[TO DO] The lines you return should be those containing the string "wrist", taken from the data below.
+---+
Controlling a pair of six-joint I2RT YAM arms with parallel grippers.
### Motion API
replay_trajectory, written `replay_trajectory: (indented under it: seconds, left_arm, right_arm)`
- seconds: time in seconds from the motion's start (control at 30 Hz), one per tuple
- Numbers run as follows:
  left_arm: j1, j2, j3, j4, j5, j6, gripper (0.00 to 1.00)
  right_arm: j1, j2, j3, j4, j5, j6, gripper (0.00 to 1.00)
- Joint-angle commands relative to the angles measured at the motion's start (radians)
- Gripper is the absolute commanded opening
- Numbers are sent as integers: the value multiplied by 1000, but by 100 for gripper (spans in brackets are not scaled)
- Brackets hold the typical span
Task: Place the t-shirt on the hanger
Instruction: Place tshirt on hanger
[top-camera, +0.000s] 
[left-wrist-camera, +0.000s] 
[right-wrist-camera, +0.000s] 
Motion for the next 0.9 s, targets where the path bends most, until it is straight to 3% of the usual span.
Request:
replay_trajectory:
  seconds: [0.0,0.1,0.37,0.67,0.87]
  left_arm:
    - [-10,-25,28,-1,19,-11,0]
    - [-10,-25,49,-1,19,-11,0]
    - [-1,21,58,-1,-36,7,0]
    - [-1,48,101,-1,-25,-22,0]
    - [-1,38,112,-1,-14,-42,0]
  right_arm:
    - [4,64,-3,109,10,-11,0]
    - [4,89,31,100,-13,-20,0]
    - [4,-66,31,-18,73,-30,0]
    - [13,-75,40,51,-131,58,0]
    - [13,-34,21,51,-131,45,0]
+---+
[ANSWER TO THIS PROBLEM]
[left-wrist-camera, +0.000s] 
[right-wrist-camera, +0.000s] 

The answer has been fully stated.